#### Work to complete:
Repeat every line from the line containing "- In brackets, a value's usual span" to the end of the data, exactly. Leave the pictures out.

Given information section start

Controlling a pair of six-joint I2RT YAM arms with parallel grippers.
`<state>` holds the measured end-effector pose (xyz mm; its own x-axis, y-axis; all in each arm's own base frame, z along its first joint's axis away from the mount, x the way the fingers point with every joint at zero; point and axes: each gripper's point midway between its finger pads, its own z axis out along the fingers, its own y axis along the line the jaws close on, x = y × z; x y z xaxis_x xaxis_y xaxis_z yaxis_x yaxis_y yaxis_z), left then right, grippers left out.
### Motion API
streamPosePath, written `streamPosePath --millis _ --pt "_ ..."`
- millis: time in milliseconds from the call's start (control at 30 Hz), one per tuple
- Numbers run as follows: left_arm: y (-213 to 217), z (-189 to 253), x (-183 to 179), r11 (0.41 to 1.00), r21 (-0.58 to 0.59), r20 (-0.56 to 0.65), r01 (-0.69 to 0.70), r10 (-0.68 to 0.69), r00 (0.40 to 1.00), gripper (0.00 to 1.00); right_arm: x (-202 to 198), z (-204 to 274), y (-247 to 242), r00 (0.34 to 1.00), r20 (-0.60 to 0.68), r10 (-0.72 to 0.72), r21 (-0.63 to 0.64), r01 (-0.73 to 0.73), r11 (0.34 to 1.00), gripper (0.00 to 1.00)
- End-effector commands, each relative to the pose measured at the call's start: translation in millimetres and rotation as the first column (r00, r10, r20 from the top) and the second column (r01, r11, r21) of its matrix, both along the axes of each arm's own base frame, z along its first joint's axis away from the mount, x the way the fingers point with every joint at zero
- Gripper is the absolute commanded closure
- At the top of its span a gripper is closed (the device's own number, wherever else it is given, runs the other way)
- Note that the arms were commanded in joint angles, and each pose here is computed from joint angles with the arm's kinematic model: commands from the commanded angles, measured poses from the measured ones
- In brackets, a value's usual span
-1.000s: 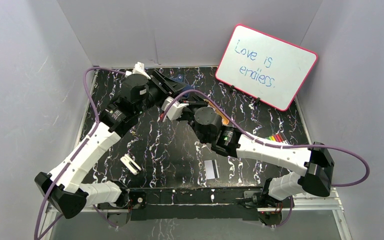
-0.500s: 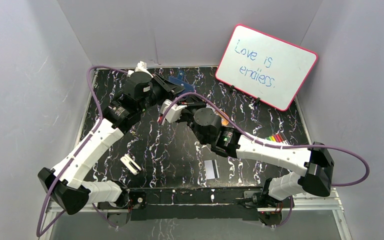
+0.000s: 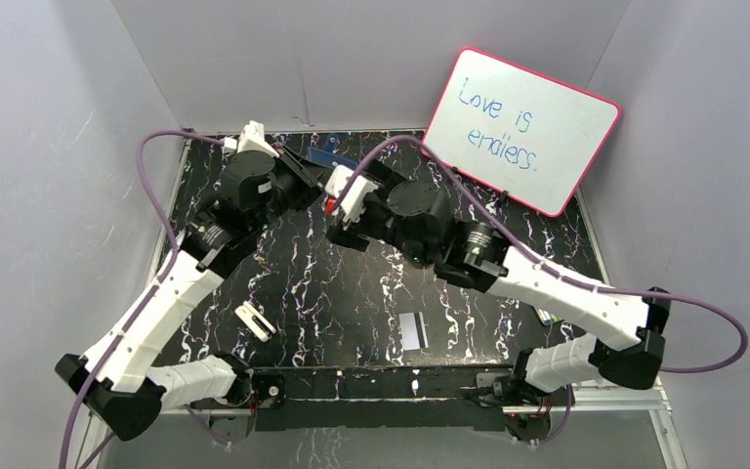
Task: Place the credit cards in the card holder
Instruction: Adjust the card holder.
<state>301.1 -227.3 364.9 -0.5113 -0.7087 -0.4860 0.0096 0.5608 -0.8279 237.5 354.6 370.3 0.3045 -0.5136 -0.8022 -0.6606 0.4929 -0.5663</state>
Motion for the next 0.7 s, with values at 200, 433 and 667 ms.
streamPosePath --millis 200,433,667 --pt "22 38 -54 0.971 0.172 0.363 0.166 -0.219 0.906 1.0 -34 55 -50 0.77 -0.43 0.47 0.579 -0.164 0.799 0.04" --pt "-12 60 -154 0.754 0.279 0.554 0.594 -0.632 0.541 1.0 -76 56 -64 0.595 -0.436 0.675 0.72 -0.219 0.658 0.05" --pt "-24 71 -195 0.575 0.329 0.609 0.749 -0.735 0.297 1.0 -101 42 -70 0.475 -0.444 0.759 0.776 -0.22 0.591 0.04"
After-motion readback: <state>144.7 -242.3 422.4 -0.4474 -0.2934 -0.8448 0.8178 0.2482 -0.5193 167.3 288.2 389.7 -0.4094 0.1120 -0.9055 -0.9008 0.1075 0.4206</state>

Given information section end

#### Answer to the exercise:
- In brackets, a value's usual span
-1.000s: 
-0.500s: 
+0.000s: 
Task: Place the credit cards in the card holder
Instruction: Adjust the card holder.
<state>301.1 -227.3 364.9 -0.5113 -0.7087 -0.4860 0.0096 0.5608 -0.8279 237.5 354.6 370.3 0.3045 -0.5136 -0.8022 -0.6606 0.4929 -0.5663</state>
Motion for the next 0.7 s, with values at 200, 433 and 667 ms.
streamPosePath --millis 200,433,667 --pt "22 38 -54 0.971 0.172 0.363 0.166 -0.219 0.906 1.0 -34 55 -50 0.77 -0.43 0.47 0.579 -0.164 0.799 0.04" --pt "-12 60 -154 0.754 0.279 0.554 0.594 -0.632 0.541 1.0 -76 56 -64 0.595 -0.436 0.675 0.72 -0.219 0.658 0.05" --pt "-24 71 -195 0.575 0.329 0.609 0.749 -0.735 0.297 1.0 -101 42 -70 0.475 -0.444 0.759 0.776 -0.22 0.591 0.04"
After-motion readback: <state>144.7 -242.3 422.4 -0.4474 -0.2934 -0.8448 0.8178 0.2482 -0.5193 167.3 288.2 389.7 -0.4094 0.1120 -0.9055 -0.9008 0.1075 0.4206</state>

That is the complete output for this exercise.